Takie kompromisowe porozumienie może się zatem opłacać wszystkim stronom tej gry. Iran zyskałby na tym poprzez wzmocnienie swojej gospodarki, a tym samym miałby więcej pieniędzy na armię i obronę przed Państwem Islamskim. Amerykanom taki scenariusz jest również na rękę. Już w ubiegłym roku przebiły się do mediów pomysły wzajemnej współpracy wojskowej Iranu i USA w Iraku.

Mimo dość optymistycznie głoszonych prognoz w sprawie korzyści płynących dla Zachodu z porozumienia, które tu przedstawiłem, musimy się jednak liczyć z tym, że prędzej czy później przybędzie kolejne państwo, które może wyprodukować broń masowej zagłady.
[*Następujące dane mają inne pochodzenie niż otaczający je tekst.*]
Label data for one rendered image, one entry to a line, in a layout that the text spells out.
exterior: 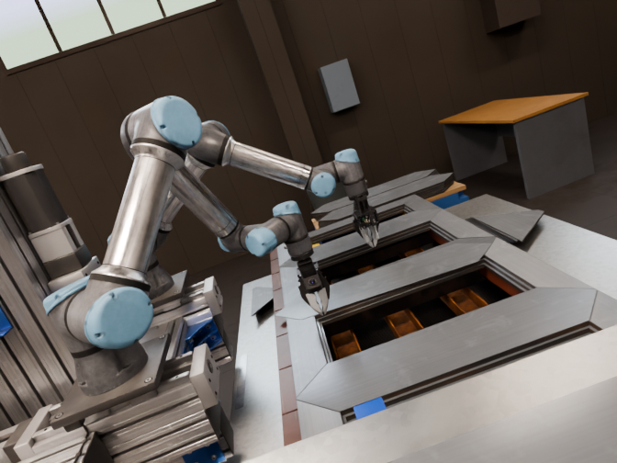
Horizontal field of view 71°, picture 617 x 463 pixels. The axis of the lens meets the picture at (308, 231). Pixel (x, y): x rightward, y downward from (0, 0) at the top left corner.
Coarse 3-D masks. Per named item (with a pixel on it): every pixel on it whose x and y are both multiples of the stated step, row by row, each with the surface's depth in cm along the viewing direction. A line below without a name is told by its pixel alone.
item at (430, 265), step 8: (416, 256) 149; (424, 256) 147; (432, 256) 145; (416, 264) 144; (424, 264) 142; (432, 264) 140; (440, 264) 138; (424, 272) 136; (432, 272) 134; (440, 272) 133
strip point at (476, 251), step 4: (456, 244) 147; (460, 244) 146; (464, 244) 145; (468, 244) 144; (472, 244) 143; (476, 244) 142; (480, 244) 141; (484, 244) 140; (488, 244) 139; (464, 248) 143; (468, 248) 142; (472, 248) 141; (476, 248) 140; (480, 248) 139; (484, 248) 138; (468, 252) 139; (472, 252) 138; (476, 252) 137; (480, 252) 136; (484, 252) 136; (472, 256) 135; (476, 256) 134; (480, 256) 134; (476, 260) 132
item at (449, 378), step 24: (384, 216) 209; (312, 240) 208; (384, 240) 176; (456, 240) 151; (480, 240) 144; (480, 264) 134; (408, 288) 134; (528, 288) 112; (336, 312) 133; (552, 336) 92; (576, 336) 91; (480, 360) 91; (504, 360) 91; (432, 384) 91
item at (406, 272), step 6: (396, 264) 149; (402, 264) 147; (408, 264) 146; (414, 264) 144; (396, 270) 144; (402, 270) 142; (408, 270) 141; (414, 270) 140; (396, 276) 140; (402, 276) 139; (408, 276) 138; (414, 276) 136; (420, 276) 135; (402, 282) 135; (408, 282) 134; (414, 282) 132
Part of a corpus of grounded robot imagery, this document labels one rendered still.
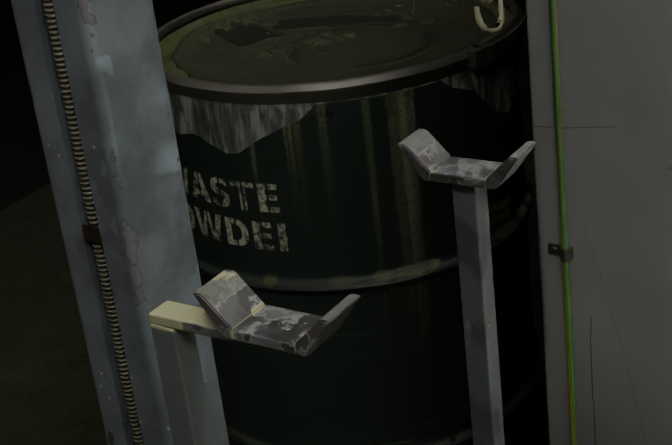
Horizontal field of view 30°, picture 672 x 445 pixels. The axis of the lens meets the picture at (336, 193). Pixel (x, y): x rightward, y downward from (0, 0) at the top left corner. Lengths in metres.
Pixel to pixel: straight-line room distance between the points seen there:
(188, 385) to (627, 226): 0.59
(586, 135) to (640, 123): 0.05
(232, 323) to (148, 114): 0.18
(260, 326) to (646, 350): 0.66
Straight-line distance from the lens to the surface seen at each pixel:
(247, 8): 2.12
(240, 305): 0.62
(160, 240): 0.77
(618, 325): 1.21
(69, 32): 0.72
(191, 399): 0.67
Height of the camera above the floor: 1.39
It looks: 23 degrees down
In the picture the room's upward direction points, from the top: 7 degrees counter-clockwise
Również Państwo Islamskie może okazać się na tyle silne, że na stałe wpisze się w pejzaż Bliskiego Wschodu, ponieważ wzmiankowana wyżej cicha współpraca w jego zwalczaniu to konstrukcja polityczna, która nie daje żadnych pewnych gwarancji sukcesu.

Korzyścią byłoby za to coś innego – bardziej cennego. Choć trudno w to dziś uwierzyć, w wypadku zapoczątkowania współpracy Iranu z USA mogłoby zmaleć napięcie między Iranem a Izraelem. Byłby to pierwszy z istotnych kroków do stworzenia nowego stabilnego porządku na Bliskim Wschodzie i wydaje się, że o to toczy się dziś gra.